→ **Task requirements**:
For every line that contains the string "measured", pull that line out of the material below.

→ **Source data**:

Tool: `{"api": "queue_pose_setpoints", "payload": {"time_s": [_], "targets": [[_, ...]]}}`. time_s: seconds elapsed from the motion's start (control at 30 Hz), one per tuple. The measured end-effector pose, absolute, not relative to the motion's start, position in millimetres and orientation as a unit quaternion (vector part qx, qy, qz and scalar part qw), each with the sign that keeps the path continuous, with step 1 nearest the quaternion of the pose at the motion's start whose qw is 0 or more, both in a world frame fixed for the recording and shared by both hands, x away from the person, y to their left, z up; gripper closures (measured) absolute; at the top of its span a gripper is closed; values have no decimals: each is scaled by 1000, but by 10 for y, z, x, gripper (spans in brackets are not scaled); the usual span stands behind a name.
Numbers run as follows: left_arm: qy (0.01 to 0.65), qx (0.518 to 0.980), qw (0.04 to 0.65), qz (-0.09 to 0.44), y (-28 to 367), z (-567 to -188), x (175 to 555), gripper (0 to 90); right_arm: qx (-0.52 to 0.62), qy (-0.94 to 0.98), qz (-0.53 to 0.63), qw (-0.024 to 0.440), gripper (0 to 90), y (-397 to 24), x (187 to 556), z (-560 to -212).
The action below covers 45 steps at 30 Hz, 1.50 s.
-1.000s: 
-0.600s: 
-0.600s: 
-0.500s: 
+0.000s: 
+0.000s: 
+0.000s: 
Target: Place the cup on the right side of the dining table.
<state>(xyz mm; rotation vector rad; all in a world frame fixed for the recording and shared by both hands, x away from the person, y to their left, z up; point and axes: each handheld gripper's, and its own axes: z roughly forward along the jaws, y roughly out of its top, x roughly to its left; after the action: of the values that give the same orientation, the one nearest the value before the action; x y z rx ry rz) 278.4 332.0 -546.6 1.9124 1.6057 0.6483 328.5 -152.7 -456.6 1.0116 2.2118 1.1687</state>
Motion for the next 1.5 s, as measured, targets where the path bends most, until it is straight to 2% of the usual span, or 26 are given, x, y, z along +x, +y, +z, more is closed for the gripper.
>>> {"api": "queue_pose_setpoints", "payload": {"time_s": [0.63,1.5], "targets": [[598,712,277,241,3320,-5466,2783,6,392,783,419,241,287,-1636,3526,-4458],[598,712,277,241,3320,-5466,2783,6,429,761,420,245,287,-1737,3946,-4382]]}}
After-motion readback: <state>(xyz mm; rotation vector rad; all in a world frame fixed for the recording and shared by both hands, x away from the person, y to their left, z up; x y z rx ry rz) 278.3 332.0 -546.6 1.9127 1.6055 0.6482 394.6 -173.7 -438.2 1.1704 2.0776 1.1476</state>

→ **Response for this exercise**:
Tool: `{"api": "queue_pose_setpoints", "payload": {"time_s": [_], "targets": [[_, ...]]}}`. time_s: seconds elapsed from the motion's start (control at 30 Hz), one per tuple. The measured end-effector pose, absolute, not relative to the motion's start, position in millimetres and orientation as a unit quaternion (vector part qx, qy, qz and scalar part qw), each with the sign that keeps the path continuous, with step 1 nearest the quaternion of the pose at the motion's start whose qw is 0 or more, both in a world frame fixed for the recording and shared by both hands, x away from the person, y to their left, z up; gripper closures (measured) absolute; at the top of its span a gripper is closed; values have no decimals: each is scaled by 1000, but by 10 for y, z, x, gripper (spans in brackets are not scaled); the usual span stands behind a name.
Motion for the next 1.5 s, as measured, targets where the path bends most, until it is straight to 2% of the usual span, or 26 are given, x, y, z along +x, +y, +z, more is closed for the gripper.

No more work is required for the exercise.